Autre manufacture du mythe : alors qu’auparavant, personne même parmi ses biographes (comme Boslough12) ne racontait cela, il raconte en 1987 lors d’une conférence :

« Peu de temps après la naissance de ma fille Lucy, le soir j’ai commencé à penser au trou noir avant d’aller me coucher. Mon handicap en faisait un processus assez lent de sorte que j’avais tout mon temps. Soudain j’ai réalisé que la région de l’horizon d’évenements s’accroît toujours avec le temps. J’étais tellement excité par ma découverte que je n’ai pas beaucoup dormi cette nuit-là. »

Et hop : cela deviendra la version officielle des faits, dès la sortie du livre Une brève histoire du temps. On voit l’hagiographie en marche, par exemple chez Mc Evoy et Zarate, qui ré-écrivent les paroles d’Hawking en 1995 :

« Un soir, peu de temps après la naissance de ma fille Lucy, j’ai commencé à penser au trou noir avant d’aller me coucher. Mon handicap en faisait un processus assez lent de sorte que j’avais tout mon temps ». Et le journaliste d’ajouter : « il vit en un éclair que la surface de la région d’un trou noir ne peut jamais décroître. Il n’eut besoin ni de papier ni de stylo, ni d’un ordinateur — les images étaient dans sa tête »13.

Dernière manufacture de la légende, pour l’anecdote : la saoulerie d’Hawking.

« D’après les interviews des journaux et le récent documentaire par Hugh Downs sur ABC-TV, quand vous avez appris le diagnostic, vous avez simplement renoncé et bu pendant des mois pour oublier » Hawking réplique : « C’est une bonne histoire, mais ce n’est pas vrai […] J’ai écouté du Wagner, mais les commentaires disant que je me suis saoulé sont une exagération. Le problème c’est qu’un article l’a dit et les autres le copient parce que cela fait une bonne histoire. Tout ce qui est imprimé de nombreuses fois ne doit pas être obligatoirement vrai » (Mialet, p. 83).

Cela n’empêchera pas Hawking lui-même de se réapproprier par la suite sa propre hagiographie, et tout comme d’autres noms illustres14 à alimenter sa propre légende.

Certes, Hawking n’est pas dupe : à la question d’un étudiant « qu’est ce que cela vous fait d’être considéré comme par la personne la plus intelligente du monde ? » Hawking épelle avec son ordinateur : « Battage médiatique » puis répond :

« C’est très embarrassant. C’est de la foutaise, juste du battage publicitaire. Ils veulent un héros, et je joue le rôle du modèle du génie handicapé. Au mieux, je suis un infirme mais je ne suis pas un génie ».

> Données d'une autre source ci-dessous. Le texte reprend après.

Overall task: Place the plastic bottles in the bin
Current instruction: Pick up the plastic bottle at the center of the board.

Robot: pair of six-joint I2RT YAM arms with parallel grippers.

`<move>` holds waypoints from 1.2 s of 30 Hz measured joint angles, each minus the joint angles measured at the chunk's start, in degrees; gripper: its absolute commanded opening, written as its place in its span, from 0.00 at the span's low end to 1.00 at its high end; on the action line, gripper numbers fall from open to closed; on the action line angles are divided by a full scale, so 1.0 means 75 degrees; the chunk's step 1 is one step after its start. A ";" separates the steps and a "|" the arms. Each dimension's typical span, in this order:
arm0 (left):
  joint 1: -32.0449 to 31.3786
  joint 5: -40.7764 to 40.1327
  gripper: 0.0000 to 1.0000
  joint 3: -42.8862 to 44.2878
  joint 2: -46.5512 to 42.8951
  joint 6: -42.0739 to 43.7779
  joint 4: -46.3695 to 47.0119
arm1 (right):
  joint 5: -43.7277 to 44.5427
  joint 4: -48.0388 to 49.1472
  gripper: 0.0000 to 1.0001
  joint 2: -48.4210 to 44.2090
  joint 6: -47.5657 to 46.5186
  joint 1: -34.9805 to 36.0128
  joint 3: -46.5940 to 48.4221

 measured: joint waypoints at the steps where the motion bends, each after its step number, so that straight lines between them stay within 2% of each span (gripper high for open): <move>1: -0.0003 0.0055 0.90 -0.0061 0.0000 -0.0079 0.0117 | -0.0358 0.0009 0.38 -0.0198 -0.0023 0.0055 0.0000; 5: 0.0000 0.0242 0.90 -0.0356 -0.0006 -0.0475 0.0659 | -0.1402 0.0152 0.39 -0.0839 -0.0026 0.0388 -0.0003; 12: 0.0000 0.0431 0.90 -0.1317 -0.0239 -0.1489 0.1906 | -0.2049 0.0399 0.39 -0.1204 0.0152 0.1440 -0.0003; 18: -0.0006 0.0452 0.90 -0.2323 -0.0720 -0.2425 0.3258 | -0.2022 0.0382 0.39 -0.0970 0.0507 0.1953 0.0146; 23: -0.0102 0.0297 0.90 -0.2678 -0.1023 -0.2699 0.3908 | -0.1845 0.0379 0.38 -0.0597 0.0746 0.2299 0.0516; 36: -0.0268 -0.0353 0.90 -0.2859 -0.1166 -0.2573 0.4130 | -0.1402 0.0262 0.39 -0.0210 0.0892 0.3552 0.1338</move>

Mialet analyse : cette « déclaration prononcée devant un public de handicapés qui se trouvent élevés au rang de « génies potentiels », tandis que, dans un même mouvement, le savant est grandi (…) si Hawking ne contrôle plus son corps, nous voyons comment il contrôle son image […] »,

La construction médiatique de ces « génies héroïques » se fait lentement. Guettons la presse, car à l’image des étoiles qui naissent, il n’est pas impossible d’assister à une fabrication en direct. Pour l’instant, mon favori est le mathématicien russe Perelman.

RM

 


1Voir Outillage, technique du carpaccio (à venir)

2 D’où la chanson « Mon panthéon est décousu, si ça continue on verra l’trou… d’mon panthéon ». Juste pour voir si certains lisent les notes de bas de page 🙂

3 Scientists are either described as heroic figures, that bring « God’s formula » down to earth. In Ulrich Schnabel, God’s Formula and Devil’s Contribution : Science in the Press, Public Understanding of Science, 2003 ; 12: pp. 255-259.

4Voir Outillage, Syndrome Galilée (à venir).

5 Mialet H., Le « phénomène Hawking”, le mythe de pur esprit, HS S&av juil 1997 p. 80

6 Mialet, ibid.

7 Stengers, ibid. p. 82

8Voir Outillage, intrusion spiritualiste (à venir).

9 Ibid, p. 81

10 Ibid p. 82

11 Il s’agit de la chaire de professeur lucasien, qui tient son nom du Révérend Henry Lucas, membre du Parlement de l’Université qui octroya un don en 1663 afin de financer un poste de mathématiques appliquées. Hawking est le 17ème sur cette chaire, Newton fut le deuxième.

12 Boslough J., Beyond the black hole, S. Hawking’s universe, Collins, 1985.

13 McEvoy J-P., Zarate O., Stephen Hawking for beginners, Icon Books, 1995, Cambridge.

14Sur ce thème, on lira avec profit M. Onfray, Le crépuscule d’une idole (2010) et C. Hitchens, Le mythe de Mère Teresa, ou comment devenir une sainte de son vivant par un bon plan médiatique (1996).